* WORK TO COMPLETE *
Please list all lines of the material below in which the string "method" occurs.
•••••
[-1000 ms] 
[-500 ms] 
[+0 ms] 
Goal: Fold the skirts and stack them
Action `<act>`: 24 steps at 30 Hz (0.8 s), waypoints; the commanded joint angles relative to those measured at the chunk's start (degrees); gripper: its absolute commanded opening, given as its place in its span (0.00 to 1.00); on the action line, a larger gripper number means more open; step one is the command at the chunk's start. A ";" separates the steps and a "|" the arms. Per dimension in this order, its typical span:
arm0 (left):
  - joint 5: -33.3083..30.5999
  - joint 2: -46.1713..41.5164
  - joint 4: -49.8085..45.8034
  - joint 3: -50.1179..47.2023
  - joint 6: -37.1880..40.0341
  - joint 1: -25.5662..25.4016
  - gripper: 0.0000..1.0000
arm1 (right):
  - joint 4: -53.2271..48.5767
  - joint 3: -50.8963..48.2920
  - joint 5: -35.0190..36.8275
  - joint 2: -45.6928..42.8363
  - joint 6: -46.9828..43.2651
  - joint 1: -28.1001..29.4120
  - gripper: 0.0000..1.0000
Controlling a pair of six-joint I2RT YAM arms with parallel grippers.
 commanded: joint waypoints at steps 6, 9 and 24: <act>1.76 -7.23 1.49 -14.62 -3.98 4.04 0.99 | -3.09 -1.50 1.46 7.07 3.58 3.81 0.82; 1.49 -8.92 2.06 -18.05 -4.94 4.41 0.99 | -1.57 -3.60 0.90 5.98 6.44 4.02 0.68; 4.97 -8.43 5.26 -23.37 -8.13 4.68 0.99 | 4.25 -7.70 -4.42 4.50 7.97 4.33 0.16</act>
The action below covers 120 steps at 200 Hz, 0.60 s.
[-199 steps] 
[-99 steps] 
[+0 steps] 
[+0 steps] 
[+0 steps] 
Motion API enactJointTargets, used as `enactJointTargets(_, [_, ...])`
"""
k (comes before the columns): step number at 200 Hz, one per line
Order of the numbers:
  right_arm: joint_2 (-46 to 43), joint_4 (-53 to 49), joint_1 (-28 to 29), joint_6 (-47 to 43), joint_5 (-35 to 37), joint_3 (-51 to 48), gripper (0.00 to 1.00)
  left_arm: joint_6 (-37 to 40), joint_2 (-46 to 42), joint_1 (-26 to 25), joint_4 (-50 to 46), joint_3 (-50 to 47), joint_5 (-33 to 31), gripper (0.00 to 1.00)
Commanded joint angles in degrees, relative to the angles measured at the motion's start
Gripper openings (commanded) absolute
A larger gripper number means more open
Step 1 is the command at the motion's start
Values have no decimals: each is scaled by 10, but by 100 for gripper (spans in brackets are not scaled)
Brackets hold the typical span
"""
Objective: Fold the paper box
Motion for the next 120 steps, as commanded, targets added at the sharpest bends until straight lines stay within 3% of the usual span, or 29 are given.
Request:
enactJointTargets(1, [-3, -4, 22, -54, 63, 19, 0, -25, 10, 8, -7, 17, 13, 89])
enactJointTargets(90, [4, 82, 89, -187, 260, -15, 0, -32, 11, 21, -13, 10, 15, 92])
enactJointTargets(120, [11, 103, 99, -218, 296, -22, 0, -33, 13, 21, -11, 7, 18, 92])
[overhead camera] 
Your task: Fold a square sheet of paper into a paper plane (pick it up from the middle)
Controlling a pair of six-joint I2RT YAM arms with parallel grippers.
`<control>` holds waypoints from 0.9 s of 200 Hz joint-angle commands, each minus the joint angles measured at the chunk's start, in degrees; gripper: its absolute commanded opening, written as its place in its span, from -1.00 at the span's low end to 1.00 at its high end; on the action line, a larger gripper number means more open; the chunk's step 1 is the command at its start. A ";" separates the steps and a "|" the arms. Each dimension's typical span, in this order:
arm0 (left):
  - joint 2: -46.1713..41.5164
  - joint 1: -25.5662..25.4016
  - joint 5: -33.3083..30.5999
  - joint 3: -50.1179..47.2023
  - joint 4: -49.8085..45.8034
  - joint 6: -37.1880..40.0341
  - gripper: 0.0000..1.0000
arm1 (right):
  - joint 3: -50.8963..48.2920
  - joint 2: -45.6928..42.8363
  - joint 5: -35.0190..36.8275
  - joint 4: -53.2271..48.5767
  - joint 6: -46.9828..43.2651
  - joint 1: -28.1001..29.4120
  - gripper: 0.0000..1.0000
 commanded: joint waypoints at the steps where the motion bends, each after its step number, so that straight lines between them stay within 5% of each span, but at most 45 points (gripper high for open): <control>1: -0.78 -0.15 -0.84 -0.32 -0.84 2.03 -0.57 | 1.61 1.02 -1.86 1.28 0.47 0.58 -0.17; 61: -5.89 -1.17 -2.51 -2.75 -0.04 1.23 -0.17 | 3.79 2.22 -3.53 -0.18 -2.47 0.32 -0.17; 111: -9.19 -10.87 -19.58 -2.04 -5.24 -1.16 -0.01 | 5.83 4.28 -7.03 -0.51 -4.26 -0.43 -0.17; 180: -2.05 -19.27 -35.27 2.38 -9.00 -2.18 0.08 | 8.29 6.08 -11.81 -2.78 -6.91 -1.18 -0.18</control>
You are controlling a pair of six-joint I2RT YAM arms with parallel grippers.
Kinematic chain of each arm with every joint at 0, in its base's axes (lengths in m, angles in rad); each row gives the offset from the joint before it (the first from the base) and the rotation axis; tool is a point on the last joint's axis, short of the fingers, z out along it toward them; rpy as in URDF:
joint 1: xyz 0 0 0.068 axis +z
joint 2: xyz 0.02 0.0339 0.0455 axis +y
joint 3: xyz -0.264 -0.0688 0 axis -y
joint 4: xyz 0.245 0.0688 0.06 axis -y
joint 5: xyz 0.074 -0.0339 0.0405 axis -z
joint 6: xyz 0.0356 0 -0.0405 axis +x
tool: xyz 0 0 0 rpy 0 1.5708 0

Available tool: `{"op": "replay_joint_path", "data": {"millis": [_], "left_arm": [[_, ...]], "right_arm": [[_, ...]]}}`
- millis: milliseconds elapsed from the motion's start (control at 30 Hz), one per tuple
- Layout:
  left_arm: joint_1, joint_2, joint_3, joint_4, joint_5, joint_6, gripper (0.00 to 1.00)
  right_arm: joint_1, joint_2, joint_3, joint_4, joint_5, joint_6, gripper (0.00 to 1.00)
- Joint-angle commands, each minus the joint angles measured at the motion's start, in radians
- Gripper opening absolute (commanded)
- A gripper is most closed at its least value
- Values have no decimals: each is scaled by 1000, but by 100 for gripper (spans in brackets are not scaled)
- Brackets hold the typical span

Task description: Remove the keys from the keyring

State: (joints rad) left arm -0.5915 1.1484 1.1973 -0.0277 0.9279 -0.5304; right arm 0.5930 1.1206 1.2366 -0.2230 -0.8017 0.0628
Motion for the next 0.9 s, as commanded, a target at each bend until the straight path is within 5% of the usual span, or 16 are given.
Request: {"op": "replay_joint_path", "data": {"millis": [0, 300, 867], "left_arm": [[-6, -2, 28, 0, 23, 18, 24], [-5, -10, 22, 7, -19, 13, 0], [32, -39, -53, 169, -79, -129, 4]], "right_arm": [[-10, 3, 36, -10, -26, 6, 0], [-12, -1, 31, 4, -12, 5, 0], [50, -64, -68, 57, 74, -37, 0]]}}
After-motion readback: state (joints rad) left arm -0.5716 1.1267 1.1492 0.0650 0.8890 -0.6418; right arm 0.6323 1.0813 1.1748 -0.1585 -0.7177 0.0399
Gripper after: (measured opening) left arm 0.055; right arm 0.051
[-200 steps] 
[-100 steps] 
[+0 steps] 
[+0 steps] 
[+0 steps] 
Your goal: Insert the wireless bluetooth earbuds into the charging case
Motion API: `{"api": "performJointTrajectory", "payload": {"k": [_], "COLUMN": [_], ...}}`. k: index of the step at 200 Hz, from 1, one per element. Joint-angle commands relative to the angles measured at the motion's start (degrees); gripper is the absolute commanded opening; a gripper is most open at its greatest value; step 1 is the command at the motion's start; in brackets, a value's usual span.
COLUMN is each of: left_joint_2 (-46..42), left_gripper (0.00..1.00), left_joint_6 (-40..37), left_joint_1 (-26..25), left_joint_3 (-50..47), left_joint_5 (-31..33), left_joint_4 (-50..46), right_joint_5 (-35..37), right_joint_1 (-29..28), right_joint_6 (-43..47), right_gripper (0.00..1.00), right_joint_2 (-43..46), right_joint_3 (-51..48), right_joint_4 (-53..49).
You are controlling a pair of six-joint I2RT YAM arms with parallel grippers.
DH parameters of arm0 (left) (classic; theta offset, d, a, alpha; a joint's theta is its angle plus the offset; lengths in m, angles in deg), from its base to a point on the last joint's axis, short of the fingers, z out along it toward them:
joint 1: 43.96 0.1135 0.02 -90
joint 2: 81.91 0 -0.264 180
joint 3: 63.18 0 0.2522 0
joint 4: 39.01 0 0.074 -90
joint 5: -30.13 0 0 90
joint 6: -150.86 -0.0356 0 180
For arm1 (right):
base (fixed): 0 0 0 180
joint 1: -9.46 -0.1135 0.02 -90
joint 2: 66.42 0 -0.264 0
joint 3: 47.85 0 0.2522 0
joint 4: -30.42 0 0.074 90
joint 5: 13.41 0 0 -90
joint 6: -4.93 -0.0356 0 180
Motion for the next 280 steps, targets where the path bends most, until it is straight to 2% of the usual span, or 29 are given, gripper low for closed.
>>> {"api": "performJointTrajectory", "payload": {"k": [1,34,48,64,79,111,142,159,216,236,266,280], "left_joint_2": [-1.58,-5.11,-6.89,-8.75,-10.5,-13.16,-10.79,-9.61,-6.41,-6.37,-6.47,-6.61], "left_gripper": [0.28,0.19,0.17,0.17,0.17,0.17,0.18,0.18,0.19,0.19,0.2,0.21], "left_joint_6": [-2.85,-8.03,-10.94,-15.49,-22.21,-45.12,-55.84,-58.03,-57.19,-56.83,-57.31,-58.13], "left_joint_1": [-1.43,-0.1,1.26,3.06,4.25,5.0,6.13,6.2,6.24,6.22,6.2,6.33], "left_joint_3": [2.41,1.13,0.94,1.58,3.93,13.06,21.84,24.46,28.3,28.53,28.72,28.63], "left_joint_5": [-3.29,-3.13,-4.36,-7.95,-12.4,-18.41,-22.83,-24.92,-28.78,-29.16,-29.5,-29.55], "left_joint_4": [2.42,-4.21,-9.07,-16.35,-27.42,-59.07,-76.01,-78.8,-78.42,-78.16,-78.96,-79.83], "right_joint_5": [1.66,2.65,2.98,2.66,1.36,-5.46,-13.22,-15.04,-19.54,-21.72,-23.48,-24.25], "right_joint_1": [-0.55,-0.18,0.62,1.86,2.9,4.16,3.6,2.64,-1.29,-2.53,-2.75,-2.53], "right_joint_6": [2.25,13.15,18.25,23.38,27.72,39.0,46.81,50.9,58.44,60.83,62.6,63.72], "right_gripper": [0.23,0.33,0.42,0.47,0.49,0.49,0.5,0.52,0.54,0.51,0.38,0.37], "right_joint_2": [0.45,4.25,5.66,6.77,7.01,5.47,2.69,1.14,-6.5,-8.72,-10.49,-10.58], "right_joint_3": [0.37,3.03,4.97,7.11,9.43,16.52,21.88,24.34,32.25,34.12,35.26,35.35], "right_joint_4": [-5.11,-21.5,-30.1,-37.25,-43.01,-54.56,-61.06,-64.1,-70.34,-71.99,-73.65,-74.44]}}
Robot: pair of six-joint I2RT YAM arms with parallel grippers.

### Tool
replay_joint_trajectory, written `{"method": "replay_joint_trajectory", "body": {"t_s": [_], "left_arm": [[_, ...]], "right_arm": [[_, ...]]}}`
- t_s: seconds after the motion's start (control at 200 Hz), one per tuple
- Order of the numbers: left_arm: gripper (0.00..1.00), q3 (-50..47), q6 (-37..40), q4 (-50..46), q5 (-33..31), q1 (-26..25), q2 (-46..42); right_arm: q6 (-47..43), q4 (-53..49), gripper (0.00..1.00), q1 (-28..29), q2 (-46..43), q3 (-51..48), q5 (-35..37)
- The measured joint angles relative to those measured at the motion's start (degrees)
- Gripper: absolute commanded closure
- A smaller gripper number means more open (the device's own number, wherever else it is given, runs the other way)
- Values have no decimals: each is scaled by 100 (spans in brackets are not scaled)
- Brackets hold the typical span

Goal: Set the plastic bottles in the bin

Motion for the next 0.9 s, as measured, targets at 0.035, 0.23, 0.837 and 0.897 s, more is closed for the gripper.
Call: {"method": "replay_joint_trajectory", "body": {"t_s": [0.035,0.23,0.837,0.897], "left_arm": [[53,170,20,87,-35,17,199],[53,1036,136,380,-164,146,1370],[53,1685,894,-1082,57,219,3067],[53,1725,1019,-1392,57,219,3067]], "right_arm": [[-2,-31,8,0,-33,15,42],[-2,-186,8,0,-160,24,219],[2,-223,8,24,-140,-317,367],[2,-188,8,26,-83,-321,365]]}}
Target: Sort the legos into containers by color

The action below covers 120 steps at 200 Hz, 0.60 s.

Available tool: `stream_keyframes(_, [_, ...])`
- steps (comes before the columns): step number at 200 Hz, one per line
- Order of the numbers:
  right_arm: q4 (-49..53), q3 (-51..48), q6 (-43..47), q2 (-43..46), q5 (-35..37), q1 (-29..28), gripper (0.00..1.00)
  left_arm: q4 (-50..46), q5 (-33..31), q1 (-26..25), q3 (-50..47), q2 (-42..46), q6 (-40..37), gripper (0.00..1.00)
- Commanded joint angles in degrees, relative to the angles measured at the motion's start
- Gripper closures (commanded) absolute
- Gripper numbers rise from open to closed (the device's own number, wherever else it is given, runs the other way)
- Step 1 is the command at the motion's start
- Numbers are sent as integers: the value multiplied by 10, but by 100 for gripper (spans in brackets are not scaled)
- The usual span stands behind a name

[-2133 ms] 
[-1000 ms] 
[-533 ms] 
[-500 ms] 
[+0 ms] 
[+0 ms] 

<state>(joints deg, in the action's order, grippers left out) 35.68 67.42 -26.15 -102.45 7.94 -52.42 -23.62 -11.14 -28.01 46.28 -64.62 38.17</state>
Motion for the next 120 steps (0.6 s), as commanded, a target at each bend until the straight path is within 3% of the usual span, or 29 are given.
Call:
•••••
* ANSWER SPACE *
replay_joint_trajectory, written `{"method": "replay_joint_trajectory", "body": {"t_s": [_], "left_arm": [[_, ...]], "right_arm": [[_, ...]]}}`
Call: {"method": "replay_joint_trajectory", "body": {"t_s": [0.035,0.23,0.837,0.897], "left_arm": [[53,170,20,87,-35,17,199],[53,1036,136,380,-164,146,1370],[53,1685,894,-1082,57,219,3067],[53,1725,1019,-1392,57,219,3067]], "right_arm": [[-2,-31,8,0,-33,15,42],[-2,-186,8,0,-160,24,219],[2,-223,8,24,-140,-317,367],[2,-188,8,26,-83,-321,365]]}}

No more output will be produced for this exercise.